GOAL OF THE EXERCISE ->
Restate word for word the lines of the entries below, starting with the line that holds "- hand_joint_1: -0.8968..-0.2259" and ending with the line that holds "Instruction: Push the", and no others.
*** Begin section ***
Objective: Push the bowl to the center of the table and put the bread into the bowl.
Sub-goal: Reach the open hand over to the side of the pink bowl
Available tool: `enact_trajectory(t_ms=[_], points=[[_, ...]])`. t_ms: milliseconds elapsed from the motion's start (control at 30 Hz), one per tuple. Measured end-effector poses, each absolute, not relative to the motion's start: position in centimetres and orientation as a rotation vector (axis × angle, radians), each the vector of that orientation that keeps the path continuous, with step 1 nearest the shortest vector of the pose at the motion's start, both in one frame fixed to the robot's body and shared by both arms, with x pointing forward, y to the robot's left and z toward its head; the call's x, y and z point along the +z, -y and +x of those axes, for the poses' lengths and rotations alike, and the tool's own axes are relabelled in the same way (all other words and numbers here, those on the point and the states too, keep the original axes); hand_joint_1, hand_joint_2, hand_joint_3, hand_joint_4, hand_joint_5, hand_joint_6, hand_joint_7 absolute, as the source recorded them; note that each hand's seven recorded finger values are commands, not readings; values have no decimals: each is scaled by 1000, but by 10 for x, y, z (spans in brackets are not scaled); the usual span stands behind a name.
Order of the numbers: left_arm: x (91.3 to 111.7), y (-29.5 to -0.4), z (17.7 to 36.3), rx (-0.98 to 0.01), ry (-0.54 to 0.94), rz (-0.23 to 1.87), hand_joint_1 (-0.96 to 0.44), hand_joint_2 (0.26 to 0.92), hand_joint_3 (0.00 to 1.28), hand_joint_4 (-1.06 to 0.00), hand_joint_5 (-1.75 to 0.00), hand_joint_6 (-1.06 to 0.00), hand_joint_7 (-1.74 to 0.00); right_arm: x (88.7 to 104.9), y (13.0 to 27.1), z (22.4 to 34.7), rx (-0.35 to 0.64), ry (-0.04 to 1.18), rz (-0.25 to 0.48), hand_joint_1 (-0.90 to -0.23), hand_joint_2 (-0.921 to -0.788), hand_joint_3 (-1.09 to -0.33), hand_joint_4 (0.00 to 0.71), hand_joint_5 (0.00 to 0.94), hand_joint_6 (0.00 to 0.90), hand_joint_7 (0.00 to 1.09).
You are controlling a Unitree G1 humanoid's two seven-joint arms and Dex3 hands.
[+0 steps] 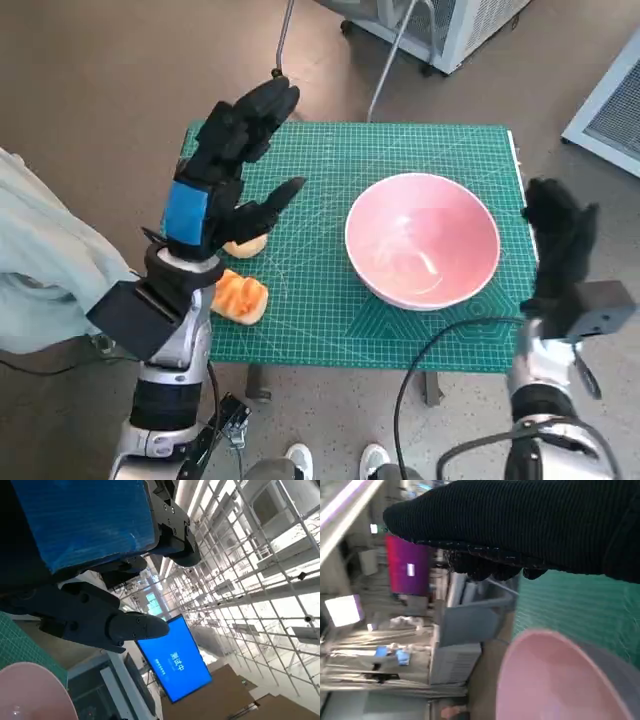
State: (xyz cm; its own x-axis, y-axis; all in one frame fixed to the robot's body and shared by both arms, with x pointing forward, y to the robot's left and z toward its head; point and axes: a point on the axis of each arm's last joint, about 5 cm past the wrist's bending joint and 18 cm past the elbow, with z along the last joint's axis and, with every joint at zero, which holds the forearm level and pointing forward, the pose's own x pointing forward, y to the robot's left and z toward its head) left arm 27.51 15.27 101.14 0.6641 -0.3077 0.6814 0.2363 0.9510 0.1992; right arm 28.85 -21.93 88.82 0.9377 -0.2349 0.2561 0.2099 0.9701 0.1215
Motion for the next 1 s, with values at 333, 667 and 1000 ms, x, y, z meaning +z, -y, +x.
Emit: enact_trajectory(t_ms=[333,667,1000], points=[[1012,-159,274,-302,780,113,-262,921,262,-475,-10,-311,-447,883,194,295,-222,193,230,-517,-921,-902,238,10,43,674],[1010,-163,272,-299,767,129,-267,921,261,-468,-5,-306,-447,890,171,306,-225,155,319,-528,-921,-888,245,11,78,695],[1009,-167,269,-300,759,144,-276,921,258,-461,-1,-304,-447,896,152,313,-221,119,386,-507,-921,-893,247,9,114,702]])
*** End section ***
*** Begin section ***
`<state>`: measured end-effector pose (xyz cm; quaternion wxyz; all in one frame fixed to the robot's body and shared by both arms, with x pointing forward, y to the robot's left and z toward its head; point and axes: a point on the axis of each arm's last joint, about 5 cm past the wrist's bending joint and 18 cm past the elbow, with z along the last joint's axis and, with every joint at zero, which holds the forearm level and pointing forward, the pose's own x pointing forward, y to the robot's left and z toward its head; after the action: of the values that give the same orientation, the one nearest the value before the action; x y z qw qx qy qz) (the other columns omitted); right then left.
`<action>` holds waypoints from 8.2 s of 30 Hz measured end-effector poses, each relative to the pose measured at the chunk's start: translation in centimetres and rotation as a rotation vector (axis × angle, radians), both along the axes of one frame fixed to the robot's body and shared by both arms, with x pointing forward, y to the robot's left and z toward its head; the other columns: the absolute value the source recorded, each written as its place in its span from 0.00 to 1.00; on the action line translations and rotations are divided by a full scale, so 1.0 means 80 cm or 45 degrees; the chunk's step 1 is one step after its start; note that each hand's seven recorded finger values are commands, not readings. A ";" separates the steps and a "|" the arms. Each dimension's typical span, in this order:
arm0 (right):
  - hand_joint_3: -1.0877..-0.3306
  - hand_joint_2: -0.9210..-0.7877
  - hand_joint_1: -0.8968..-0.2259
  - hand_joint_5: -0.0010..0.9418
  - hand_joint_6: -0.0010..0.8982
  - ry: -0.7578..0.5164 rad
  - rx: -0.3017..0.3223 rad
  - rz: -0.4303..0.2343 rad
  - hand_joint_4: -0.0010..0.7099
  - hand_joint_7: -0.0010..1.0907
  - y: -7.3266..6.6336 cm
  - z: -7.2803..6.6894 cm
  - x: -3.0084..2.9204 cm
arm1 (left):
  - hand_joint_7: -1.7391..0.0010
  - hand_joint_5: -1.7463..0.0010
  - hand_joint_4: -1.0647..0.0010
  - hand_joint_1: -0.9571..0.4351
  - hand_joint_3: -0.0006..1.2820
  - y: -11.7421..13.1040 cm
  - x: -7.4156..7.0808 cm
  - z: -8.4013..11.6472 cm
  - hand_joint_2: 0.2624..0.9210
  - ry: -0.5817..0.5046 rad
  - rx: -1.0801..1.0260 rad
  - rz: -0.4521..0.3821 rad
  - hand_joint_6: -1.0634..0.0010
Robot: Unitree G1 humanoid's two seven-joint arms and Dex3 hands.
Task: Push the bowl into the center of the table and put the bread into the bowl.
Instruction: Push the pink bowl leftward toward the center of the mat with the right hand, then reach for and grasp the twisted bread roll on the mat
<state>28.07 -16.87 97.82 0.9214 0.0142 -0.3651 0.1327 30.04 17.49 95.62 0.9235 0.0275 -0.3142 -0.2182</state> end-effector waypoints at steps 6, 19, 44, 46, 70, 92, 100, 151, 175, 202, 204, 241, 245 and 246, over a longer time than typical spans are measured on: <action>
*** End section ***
EXERCISE SOLUTION ->
  - hand_joint_1: -0.8968..-0.2259
  - hand_joint_5: -0.0010..0.9418
  - hand_joint_6: -0.0010..0.8982
  - ry: -0.7578..0.5164 rad
  - rx: -0.3017..0.3223 rad
  - rz: -0.4303..0.2343 rad
  - hand_joint_4: -0.0010..0.7099
  - hand_joint_7: -0.0010..1.0907
  - y: -7.3266..6.6336 cm
  - z: -7.2803..6.6894 cm
  - x: -3.0084..2.9204 cm
arm1 (left):
  - hand_joint_7: -1.7391..0.0010
  - hand_joint_5: -1.7463..0.0010
  - hand_joint_4: -1.0647..0.0010
  - hand_joint_1: -0.9571..0.4351
  - hand_joint_3: -0.0006..1.2820
  - y: -11.7421..13.1040 cm
  - x: -7.4156..7.0808 cm
  - z: -8.4013..11.6472 cm
  - hand_joint_2: 0.2624..0.9210
  - ry: -0.5817..0.5046 rad
  - rx: -1.0801..1.0260 rad
  - rz: -0.4521..0.3821 rad
  - hand_joint_6: -1.0634..0.0010
Robot: Unitree G1 humanoid's two seven-joint arms and Dex3 hands.
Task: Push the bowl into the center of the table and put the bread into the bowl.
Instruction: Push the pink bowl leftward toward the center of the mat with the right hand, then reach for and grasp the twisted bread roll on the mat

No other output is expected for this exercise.